Now, like many journalists, I have had a good go with the Cambridge Computers gizmo and had to admit that I find it extremely useful. But then, journos have an odd life-style (no comments please) and the ability to do things like write while travelling on trains and planes is great for us, but possibly a trifle OTT for many others.

Nevertheless, the thing has worked and worked well. It is also tough. Mine has been to the States and back, sharing a shoulder bag with cameras and tape-recorders, surviving X-ray machines and all. It has also had the great advantage of PC-Link, the software comms package which lets you squirt files back and forth between the Z88 and an IBM compatible PC. This also works: (if that sounds snide, I apologise, but so often these good ideas don't in practice).

Here was my salvation. I multi-tasked myself by writing furiously into the Z88 (some 6,000 words all told) while at the same time phoning round trying to borrow a PC from someone. This was still needed because the work had to be delivered as an ASCII file on a PC-formatted disk. I found a dealer I know up in Derby, National Computer Supplies, open and as the boss was coming past my way the next day, yes, he would drop something off.

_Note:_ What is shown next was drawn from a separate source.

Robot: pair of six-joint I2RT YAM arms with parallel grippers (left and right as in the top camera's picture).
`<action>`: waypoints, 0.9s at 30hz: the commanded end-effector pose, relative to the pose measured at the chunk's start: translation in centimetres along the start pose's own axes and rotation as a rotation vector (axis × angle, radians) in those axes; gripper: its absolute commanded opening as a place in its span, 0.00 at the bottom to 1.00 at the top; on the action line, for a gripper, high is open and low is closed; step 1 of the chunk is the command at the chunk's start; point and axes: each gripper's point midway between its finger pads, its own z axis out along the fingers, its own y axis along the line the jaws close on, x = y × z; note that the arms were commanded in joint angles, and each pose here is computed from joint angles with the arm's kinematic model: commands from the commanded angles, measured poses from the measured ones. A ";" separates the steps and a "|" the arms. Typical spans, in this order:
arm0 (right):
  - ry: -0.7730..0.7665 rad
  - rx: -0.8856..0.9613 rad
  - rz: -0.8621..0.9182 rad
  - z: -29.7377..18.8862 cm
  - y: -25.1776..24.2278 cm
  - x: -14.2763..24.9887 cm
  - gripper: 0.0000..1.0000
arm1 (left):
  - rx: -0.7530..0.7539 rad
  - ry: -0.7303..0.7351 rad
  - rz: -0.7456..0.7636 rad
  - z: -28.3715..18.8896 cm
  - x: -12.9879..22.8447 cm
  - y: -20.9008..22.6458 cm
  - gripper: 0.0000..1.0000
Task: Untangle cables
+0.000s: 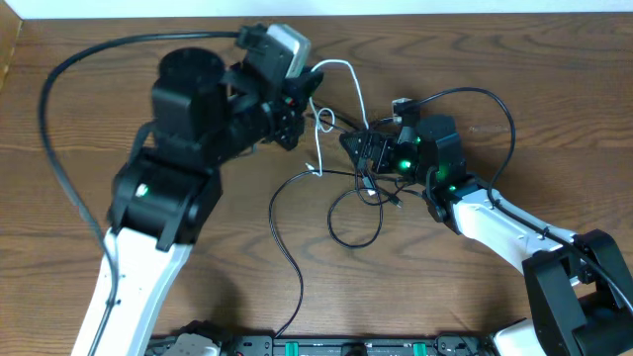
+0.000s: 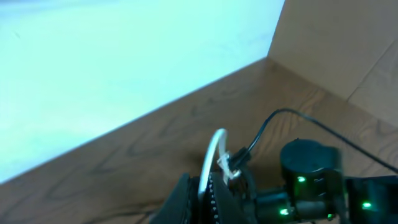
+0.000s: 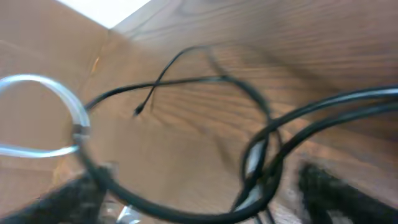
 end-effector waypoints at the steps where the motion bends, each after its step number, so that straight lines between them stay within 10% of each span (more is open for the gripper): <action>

A Tandon PCX20 duly arrived, but it was a brand new one so there was no serial port. As my invalid Olivetti has an integral port, there was no board to swap out. So, there I sat with a machine that could finish the job, a machine with half the job already on it, and no means of connecting the two.

Like a knight in shining armour, handsome and leonine David Tebbutt came to my rescue. Being a hack of no mean proportions himself, he understood the problem I faced, offered a loan of his own PC, his office, and his hospitality for a very pleasant evening that combined the minimum of work with the maximum in temporary hedonism. The result was satisfactory, the file were ported from the Z88 to the appropriate disk.

It is also worth considering a couple of points about how it was achieved. The disk which carried the original files that made up the job started life with work done on an Olivetti M21 PC compatible (old, hard driven and forgiven for its lapse). Further files were created on a Cambridge Computers Z88 and ported to the disk via Tebbo's PC (the make of which I admit I do not know). The job was then finished and knocked into shape on a Tandon.

Four different computers had a hand in that job, and I got away with it because they all worked to the same standard. Compared to that ability, the detailed nature of the standard is secondary.

The other point worth considering, especially if you ever do anything on a PC that smacks of work and has a timescale attached, is that a fall-back position is essential. Without that Z88 being available, I would have been dead in the water. We all get 'conned' by the real reliability of modern PCs. We all think they may just go on forever. They don't, they can't. So if you need to be, be prepared.